If we are going to add a UI option for timeouts it should be a per-importer setting that overrides http_request_timeout.

PatchRanger’s picture

Status: Needs work » Needs review
FileSize
8.32 KB

Per-importer setting that overrides http_request_timeout is implemented.
Please review.

twistor’s picture

Status: Needs review » Needs work

The setting on the overview page should be removed. Having multiple places for the same thing confuses people. Timeout should be the last setting, not the first.

PatchRanger’s picture

Status: Needs work » Needs review
FileSize
6.56 KB

Done.
Please review once more.

PatchRanger’s picture

FileSize
3.94 KB

Here is interdiff of these 2 patches.

twistor’s picture

Status: Needs review » Needs work
+++ b/feeds_ui/feeds_ui.installundefined
@@ -6,8 +6,31 @@
 /**
+  * Implement hook_install()
+  */
+function feeds_ui_install() {
+  variable_set('http_request_timeout', 30);

This is not needed. That's what the variable default is for.

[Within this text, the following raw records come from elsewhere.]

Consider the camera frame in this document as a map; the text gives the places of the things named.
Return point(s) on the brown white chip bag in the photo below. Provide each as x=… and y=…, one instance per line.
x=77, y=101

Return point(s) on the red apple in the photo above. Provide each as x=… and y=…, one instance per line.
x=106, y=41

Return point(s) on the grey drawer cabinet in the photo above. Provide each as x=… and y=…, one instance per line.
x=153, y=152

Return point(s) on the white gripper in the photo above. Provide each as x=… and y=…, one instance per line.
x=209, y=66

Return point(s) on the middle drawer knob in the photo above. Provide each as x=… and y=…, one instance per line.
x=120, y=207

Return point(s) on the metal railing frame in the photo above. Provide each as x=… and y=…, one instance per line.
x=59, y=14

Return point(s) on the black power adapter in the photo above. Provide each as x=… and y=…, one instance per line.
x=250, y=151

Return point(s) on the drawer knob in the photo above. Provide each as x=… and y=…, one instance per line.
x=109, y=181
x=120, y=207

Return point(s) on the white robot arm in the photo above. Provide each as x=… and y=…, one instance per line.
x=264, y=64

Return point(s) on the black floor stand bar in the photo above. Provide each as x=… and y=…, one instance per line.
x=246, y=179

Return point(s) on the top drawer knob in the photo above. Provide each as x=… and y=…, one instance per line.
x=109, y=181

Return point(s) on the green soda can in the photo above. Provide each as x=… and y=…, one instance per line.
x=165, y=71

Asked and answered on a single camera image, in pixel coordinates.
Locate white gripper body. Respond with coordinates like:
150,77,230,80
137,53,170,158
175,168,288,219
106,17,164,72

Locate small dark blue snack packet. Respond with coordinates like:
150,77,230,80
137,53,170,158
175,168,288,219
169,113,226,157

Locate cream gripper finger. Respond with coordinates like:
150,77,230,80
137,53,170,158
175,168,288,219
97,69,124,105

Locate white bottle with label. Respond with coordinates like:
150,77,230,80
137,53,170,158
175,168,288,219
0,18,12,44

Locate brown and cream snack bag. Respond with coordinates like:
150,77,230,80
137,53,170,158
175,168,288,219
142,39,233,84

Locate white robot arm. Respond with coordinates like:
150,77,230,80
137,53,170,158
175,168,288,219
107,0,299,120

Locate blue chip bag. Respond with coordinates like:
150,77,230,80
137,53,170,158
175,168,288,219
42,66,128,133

+++ b/feeds_ui/feeds_ui.installundefined
@@ -6,8 +6,31 @@
+/**
+  * Implement hook_uninstall()
+  */
+function feeds_ui_uninstall() {
+  variable_del('http_request_timeout');

This should have been there all along :) But it should be in feeds.install.

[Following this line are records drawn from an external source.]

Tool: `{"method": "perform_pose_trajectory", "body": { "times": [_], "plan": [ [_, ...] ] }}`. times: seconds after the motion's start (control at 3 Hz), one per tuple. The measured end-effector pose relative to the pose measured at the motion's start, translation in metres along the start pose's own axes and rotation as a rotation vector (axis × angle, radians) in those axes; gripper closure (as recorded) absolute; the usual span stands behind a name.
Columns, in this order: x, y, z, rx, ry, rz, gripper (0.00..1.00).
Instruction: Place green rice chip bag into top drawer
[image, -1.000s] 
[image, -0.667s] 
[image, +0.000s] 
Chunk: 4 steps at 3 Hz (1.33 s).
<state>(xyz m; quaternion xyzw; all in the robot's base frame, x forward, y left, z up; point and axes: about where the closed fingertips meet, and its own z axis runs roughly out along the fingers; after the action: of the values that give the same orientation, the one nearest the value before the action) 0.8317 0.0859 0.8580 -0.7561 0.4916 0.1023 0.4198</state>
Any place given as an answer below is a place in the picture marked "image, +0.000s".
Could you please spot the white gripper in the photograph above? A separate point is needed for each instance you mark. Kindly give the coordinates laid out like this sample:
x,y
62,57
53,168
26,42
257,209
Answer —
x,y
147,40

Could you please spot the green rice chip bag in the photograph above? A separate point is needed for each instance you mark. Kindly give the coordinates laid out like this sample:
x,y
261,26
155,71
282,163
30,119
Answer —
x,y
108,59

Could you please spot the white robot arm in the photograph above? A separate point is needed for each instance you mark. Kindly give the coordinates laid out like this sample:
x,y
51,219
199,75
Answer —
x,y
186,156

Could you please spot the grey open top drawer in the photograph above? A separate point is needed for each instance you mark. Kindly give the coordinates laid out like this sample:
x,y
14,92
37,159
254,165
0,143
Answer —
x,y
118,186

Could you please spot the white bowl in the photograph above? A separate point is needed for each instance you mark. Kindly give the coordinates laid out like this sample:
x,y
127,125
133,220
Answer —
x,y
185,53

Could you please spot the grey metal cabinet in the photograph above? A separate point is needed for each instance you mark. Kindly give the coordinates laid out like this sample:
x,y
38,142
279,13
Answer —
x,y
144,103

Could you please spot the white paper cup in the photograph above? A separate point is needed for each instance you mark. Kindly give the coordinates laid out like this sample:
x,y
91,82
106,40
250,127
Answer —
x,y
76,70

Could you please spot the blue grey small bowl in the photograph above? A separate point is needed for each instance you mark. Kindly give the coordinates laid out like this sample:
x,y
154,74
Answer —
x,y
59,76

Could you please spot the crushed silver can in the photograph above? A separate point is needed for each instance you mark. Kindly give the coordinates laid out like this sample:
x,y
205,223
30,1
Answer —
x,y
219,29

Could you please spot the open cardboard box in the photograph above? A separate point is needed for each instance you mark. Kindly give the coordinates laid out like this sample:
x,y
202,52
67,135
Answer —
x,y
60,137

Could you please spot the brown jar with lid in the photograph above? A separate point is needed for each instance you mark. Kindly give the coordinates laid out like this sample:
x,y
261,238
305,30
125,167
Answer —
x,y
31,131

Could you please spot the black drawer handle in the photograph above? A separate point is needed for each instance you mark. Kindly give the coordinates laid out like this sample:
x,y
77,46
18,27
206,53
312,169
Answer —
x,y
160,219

+++ b/feeds_ui/feeds_ui.installundefined
@@ -6,8 +6,31 @@
+
+/**
+ * Create http_request_timeout variable if it is not set yet.
+ */
+function feeds_ui_update_7200() {
+  // If it was already set - use it.
+  // If not - set to default value.
+  variable_set('http_request_timeout', variable_get('http_request_timeout', 30));

This is not needed.

+++ b/plugins/FeedsHTTPFetcher.incundefined
@@ -124,6 +128,18 @@ class FeedsHTTPFetcher extends FeedsFetcher {
+                         'When left empty, global value is used.'),

"When left empty, the global value is used."

twistor’s picture

Also, let's use a setter/getter rather than adding $timeout to the constructor. I believe that will throw a strict error.

PatchRanger’s picture

Status: Needs work » Needs review
FileSize
2.74 KB
6.13 KB

Done. Please review.
Interdiff is also attached to save your time.

franz’s picture

Status: Needs review » Reviewed & tested by the community

Looks good to me, fixed issues on #11.

twistor’s picture

Version: 7.x-2.x-dev » 6.x-1.x-dev
Status: Reviewed & tested by the community » Patch (to be ported)

Awesome!

Thanks for sticking this out.

7.x
http://drupalcode.org/project/feeds.git/commit/253fbea

charlie-s’s picture

You may also need to increase the default_socket_timeout. You can do both in settings.php:

ini_set('default_socket_timeout', 120);
$conf['http_request_timeout'] = 120;
lwalley’s picture

I'm still experiencing timeouts with some custom target alters because FeedsEnclosure::getContent() calls http_request_get but does not specify a timeout value so it defaults to http_request_timeout variable or to 30 seconds. I could increase http_request_timeout variable value, but I think it would be good if the individual importer's fetcher timeout setting could also be used.

I've outlined the issue in more detail in #2076065: Timeout when using FeedsEnclosure::getContent in target alter. I just wanted to add a link here in case anyone was experiencing the same issue or perhaps has some ideas on how best to resolve.

kenorb’s picture

Status: Patch (to be ported) » Closed (outdated)
kenorb’s picture

Version: 6.x-1.x-dev » 7.x-2.x-dev
Status: Closed (outdated) » Fixed

Status: Fixed » Closed (fixed)

Automatically closed - issue fixed for 2 weeks with no activity.